Part of this move is cost-related. The bottles for both the malt Royal Brackla and the vermouth Noilly Prat have been redesigned over the past few years to be lighter, saving 14 tonnes and 73 tonnes of carbon emissions a year, respectively.
Bacardi plans for all of its packaging to be recyclable and 40% of it to come from recyclable content, with zero plastic in secondary packing, by the end of next year, and to use no plastics at all by 2030. For the first two goals, the group has already hit 92% and 36%, respectively, and it had already removed 80% of plastic from secondary packaging by the end of 2020 after moving away from polyethylene terephthalate (PET) plastic inserts to recycled alternatives.
There are big savings to be made on changes to packaging. It traditionally accounts for 9.1% of the cost of a bottle of spirits, estimates US packaging specialist Fres-co. The company also calculates that using plastic rather than glass bottles cuts fuel consumption by up to 40% and overall transport costs by 80%.
There are indirect cost benefits too. At the start of this year, the EU introduced a plastics tax for manufacturers on non-recycled plastic packaging waste of €0.80 ($0.88) per kilogramme. Similarly, the British government is introducing a plastic tax on corporates from 1 April on both manufactured and imported plastics at the cost of £200 ($263.6) per tonne of finished plastic packaging components containing less than 30% recycled plastic.

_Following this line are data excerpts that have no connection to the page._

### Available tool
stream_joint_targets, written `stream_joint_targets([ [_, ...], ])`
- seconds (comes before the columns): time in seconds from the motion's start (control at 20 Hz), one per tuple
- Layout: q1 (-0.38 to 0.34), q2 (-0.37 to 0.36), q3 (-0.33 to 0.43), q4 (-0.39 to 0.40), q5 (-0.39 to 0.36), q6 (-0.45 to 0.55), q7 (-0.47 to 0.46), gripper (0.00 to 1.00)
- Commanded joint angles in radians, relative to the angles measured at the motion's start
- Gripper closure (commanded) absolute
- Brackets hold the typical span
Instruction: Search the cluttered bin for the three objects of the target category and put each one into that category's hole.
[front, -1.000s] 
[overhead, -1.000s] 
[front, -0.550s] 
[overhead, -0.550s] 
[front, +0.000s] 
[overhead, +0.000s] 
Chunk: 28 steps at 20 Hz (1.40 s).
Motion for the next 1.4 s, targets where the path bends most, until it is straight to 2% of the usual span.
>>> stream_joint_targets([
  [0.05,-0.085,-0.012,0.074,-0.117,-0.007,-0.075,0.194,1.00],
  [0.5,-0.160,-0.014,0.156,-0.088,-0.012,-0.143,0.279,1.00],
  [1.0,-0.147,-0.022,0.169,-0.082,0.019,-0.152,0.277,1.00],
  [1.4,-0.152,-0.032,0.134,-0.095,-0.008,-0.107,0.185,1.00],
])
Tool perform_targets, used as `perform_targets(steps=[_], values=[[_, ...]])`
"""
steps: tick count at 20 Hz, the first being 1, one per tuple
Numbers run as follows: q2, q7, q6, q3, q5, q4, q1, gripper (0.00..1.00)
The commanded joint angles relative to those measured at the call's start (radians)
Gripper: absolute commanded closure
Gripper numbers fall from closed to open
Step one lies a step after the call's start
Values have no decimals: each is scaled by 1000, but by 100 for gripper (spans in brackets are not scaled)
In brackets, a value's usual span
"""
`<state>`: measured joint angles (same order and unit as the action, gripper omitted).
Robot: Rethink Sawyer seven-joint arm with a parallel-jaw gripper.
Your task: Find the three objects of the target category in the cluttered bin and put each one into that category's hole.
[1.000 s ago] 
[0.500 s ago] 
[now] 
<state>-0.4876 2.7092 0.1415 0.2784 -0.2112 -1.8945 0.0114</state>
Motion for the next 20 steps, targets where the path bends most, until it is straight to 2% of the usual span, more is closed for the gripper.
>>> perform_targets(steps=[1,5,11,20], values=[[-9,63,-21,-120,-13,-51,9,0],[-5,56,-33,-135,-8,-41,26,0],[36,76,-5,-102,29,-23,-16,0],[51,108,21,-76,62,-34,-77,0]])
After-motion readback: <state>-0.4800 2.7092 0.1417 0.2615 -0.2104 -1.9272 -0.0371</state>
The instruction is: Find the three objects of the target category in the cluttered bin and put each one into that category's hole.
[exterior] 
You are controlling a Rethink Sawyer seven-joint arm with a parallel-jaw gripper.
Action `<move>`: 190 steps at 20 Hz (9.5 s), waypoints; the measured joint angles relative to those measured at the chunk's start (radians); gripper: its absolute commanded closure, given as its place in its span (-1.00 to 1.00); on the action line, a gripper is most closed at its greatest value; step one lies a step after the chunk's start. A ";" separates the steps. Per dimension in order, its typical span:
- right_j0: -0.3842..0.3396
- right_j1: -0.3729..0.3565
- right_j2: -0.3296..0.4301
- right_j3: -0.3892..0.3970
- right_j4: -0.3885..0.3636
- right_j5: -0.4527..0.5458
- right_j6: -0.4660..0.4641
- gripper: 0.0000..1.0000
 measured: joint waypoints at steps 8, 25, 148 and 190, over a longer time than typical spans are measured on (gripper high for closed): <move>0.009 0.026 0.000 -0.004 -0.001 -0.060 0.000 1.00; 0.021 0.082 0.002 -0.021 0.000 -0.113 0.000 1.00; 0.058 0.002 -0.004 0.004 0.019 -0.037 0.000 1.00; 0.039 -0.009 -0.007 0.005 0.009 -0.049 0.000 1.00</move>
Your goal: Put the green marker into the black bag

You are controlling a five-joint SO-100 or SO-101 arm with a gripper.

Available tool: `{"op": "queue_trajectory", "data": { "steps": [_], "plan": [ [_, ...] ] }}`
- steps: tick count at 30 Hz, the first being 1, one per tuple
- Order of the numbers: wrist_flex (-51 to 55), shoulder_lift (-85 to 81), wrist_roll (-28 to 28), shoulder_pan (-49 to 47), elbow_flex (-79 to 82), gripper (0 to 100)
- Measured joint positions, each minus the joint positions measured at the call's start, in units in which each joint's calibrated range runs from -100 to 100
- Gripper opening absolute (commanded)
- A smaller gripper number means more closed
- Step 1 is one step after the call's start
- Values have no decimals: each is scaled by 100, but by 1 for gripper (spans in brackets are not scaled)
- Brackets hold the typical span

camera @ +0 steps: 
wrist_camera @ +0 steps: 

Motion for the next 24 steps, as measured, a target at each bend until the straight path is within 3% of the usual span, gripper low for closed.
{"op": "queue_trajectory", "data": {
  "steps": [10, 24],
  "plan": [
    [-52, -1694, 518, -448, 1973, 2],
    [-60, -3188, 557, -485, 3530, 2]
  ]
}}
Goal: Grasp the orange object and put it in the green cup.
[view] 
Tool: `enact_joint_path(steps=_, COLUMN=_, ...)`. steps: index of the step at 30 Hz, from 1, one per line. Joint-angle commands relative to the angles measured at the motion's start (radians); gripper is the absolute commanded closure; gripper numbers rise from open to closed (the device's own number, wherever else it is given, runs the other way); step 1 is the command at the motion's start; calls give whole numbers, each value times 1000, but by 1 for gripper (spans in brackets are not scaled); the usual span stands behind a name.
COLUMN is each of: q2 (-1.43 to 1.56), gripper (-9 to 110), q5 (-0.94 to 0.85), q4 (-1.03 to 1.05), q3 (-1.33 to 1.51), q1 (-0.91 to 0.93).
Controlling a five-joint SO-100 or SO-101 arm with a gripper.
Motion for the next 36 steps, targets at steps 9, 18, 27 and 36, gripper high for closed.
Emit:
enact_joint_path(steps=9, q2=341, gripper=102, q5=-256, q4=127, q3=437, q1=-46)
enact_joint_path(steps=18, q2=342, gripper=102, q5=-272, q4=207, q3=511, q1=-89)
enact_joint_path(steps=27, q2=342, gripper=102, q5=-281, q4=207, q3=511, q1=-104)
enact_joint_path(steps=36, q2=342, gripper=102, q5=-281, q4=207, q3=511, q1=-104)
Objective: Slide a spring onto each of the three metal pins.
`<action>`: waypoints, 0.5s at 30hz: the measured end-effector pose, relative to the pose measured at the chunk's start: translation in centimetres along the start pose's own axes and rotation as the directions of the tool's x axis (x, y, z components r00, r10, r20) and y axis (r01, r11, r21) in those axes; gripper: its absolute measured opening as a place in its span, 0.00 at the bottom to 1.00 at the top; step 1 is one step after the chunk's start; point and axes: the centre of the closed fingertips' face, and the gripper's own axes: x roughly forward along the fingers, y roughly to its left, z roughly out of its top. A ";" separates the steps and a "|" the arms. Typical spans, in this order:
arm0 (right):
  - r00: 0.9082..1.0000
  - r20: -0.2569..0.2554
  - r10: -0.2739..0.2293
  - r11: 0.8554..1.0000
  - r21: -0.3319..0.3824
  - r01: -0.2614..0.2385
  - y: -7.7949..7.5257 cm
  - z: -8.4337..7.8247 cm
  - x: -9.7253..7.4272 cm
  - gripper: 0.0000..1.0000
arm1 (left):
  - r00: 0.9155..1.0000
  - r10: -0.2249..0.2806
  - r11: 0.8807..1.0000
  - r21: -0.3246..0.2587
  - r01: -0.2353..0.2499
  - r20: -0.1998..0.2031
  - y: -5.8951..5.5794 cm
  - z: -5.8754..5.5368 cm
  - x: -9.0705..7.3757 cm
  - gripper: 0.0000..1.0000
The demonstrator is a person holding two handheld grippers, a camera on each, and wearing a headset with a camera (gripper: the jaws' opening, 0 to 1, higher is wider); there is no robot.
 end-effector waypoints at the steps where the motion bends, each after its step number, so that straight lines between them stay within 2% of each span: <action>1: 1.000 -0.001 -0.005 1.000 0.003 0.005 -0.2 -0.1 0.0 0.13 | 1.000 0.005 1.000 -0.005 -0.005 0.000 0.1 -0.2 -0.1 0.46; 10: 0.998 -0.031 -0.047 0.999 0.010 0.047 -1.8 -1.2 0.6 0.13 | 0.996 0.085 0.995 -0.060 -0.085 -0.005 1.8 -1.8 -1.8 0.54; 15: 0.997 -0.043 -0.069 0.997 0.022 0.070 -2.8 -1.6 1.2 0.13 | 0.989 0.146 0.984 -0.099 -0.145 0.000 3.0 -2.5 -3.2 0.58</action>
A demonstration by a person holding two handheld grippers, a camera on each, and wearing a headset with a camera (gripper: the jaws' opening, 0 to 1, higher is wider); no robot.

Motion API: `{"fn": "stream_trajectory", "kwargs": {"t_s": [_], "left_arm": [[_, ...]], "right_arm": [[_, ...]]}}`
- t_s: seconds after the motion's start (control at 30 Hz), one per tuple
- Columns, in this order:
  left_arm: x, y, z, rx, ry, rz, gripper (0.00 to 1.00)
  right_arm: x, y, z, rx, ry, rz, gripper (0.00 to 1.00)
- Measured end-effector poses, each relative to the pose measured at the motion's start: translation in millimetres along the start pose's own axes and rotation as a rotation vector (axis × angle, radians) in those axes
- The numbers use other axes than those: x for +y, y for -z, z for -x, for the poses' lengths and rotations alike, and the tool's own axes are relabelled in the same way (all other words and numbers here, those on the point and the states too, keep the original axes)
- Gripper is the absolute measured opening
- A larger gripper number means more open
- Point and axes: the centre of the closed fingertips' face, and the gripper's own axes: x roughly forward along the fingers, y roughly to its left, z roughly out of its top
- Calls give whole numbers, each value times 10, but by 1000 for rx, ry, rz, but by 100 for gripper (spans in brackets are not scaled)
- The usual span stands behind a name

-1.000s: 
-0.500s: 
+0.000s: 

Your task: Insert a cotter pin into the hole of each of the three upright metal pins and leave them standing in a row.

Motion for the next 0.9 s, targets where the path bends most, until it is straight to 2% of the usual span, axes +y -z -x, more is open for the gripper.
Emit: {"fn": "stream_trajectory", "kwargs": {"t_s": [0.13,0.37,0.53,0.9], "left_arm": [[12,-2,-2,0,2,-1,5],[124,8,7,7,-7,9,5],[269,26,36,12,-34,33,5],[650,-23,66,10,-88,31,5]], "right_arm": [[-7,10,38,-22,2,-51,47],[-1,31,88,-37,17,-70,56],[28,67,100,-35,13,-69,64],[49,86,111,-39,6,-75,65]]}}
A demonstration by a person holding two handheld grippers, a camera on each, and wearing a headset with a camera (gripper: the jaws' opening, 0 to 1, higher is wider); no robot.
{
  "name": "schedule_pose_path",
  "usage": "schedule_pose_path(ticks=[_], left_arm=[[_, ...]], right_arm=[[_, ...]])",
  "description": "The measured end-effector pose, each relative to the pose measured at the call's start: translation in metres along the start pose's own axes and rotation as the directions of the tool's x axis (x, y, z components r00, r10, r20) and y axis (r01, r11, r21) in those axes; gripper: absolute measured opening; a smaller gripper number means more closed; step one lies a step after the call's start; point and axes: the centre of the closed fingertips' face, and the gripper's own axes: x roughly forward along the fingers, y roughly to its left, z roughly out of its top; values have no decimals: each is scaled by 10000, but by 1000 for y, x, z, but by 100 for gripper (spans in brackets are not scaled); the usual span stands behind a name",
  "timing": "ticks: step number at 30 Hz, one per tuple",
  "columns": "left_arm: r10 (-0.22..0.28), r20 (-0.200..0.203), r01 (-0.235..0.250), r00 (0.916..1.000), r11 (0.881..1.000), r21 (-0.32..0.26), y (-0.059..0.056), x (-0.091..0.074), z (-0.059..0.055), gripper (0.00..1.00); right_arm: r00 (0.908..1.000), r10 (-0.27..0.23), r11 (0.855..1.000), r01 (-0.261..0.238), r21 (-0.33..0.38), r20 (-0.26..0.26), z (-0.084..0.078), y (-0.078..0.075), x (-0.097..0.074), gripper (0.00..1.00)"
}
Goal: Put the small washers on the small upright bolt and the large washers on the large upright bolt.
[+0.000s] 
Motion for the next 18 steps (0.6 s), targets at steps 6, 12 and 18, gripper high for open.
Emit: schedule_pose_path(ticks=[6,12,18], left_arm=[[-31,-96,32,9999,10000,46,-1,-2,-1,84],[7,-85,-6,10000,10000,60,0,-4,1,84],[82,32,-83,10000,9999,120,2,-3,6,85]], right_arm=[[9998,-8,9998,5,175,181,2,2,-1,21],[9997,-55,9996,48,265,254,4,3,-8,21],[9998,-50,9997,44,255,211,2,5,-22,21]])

A sign of how prevalent plastics still is in products is that the EU estimates that the tax will bring in between €6bn and €8bn of revenue a year.
Shift in behaviour
All this reflects a major shift in not only policy but also consumer behaviour – to the extent that sustainable packaging is becoming accepted even at the luxury end of the market, where customers have traditionally liked buying heavier, more substantial bottles.
“In the last three to five years there has been increasing demand from our customers about what our approach to sustainability is, what’s the nature of our products and how we are managing our impact on the world,” says Nervi.